Task to complete: Print out the data below in full and exactly, skipping the pictures.

Dataset extract:
•••

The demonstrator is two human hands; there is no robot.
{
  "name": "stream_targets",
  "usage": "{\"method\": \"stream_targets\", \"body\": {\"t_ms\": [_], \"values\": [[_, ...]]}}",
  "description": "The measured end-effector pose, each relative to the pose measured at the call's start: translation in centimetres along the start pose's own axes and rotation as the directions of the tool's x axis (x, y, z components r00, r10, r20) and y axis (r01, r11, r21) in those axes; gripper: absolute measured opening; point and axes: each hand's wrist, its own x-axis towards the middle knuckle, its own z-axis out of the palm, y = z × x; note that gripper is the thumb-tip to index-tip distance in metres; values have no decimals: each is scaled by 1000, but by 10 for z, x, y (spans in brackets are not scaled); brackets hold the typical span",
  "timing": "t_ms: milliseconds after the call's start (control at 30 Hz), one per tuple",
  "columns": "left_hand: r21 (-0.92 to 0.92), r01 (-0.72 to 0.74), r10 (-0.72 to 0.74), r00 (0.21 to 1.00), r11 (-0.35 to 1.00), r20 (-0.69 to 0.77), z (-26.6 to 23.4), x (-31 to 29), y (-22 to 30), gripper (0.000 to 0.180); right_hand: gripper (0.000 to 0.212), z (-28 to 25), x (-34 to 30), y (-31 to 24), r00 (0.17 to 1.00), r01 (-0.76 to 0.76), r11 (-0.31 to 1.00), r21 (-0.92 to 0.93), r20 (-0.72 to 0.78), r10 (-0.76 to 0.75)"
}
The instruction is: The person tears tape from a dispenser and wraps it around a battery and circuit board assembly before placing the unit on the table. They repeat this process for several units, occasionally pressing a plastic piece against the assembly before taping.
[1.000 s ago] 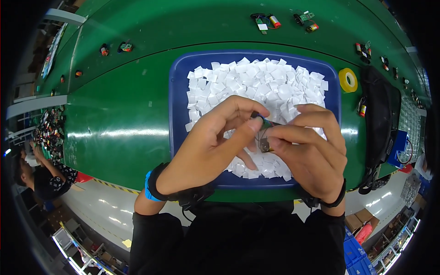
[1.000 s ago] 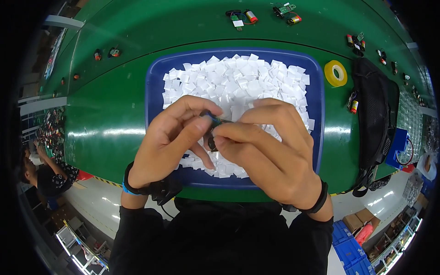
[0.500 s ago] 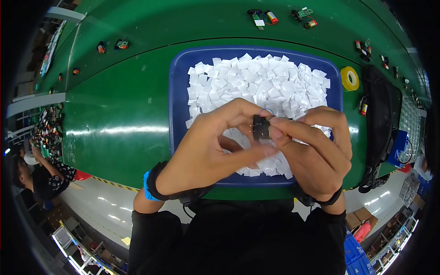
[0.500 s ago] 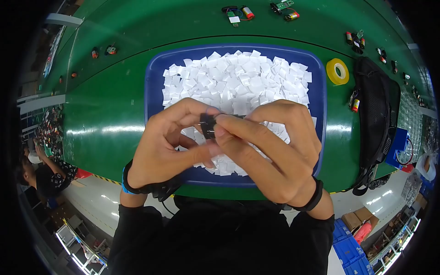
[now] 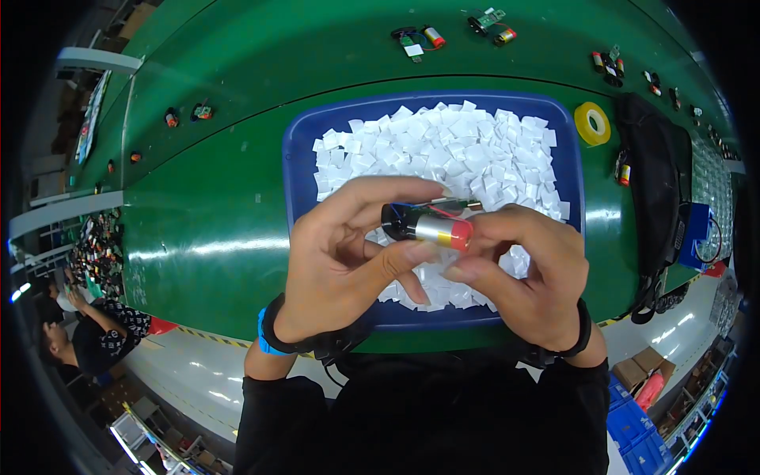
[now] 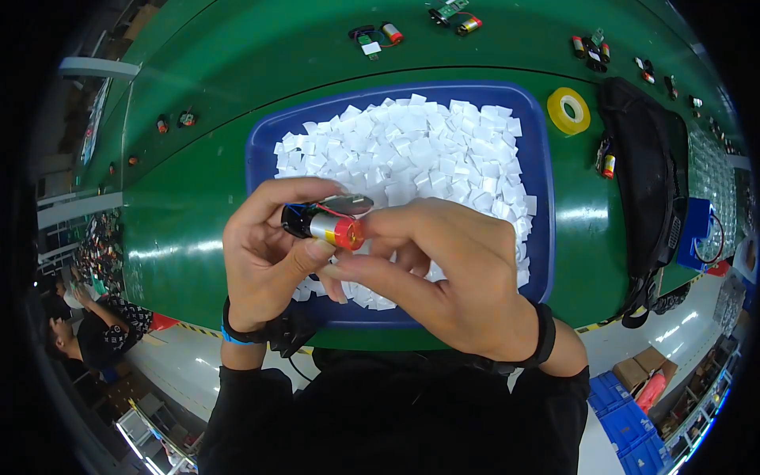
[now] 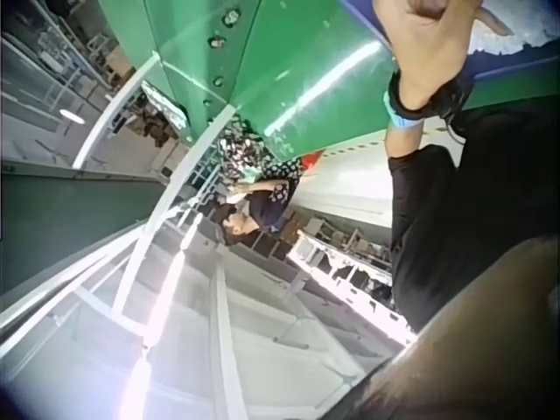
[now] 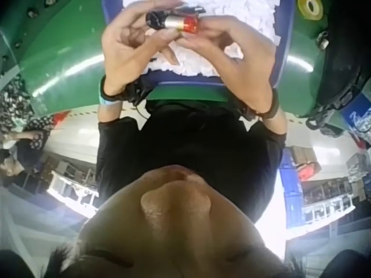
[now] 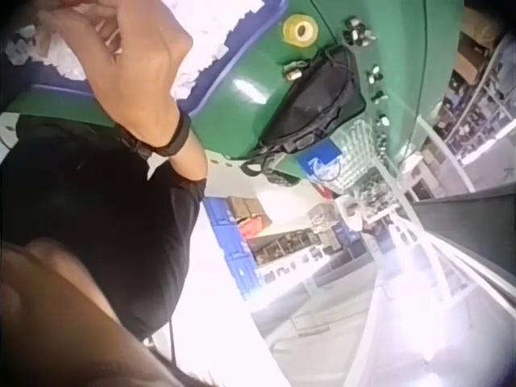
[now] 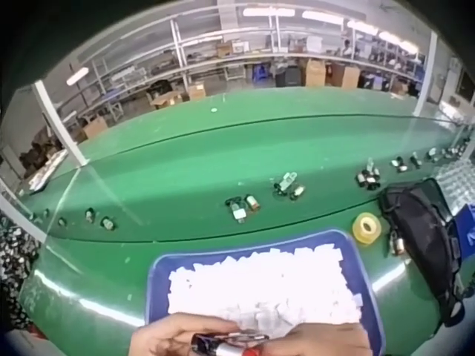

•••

Solution:
The demonstrator is two human hands; there is no robot.
{
  "name": "stream_targets",
  "usage": "{\"method\": \"stream_targets\", \"body\": {\"t_ms\": [_], \"values\": [[_, ...]]}}",
  "description": "The measured end-effector pose, each relative to the pose measured at the call's start: translation in centimetres along the start pose's own axes and rotation as the directions of the tool's x axis (x, y, z components r00, r10, r20) and y axis (r01, r11, r21) in those axes; gripper: absolute measured opening; point and axes: each hand's wrist, its own x-axis towards the middle knuckle, its own z-axis out of the palm, y = z × x; note that gripper is the thumb-tip to index-tip distance in metres; values have no decimals: each is scaled by 1000, but by 10 for z, x, y (spans in brackets are not scaled); brackets hold the typical span",
  "timing": "t_ms: milliseconds after the call's start (control at 30 Hz), one per tuple",
  "columns": "left_hand: r21 (-0.92 to 0.92), r01 (-0.72 to 0.74), r10 (-0.72 to 0.74), r00 (0.21 to 1.00), r11 (-0.35 to 1.00), r20 (-0.69 to 0.77), z (-26.6 to 23.4), x (-31 to 29), y (-22 to 30), gripper (0.000 to 0.180); right_hand: gripper (0.000 to 0.212), z (-28 to 25), x (-34 to 30), y (-31 to 24), r00 (0.17 to 1.00), r01 (-0.76 to 0.76), r11 (-0.31 to 1.00), r21 (-0.92 to 0.93), r20 (-0.72 to 0.78), r10 (-0.76 to 0.75)"
}
The instruction is: The person tears tape from a dispenser and wraps it around a battery and circuit board assembly before placing the unit on the table. They repeat this process for several units, occasionally pressing a plastic piece against the assembly before taping.
[1.000 s ago] 
[1.000 s ago] 
[0.500 s ago] 
[0.500 s ago] 
[now] 
[now] 
[now] 
[now] 
[now] 
[now] 

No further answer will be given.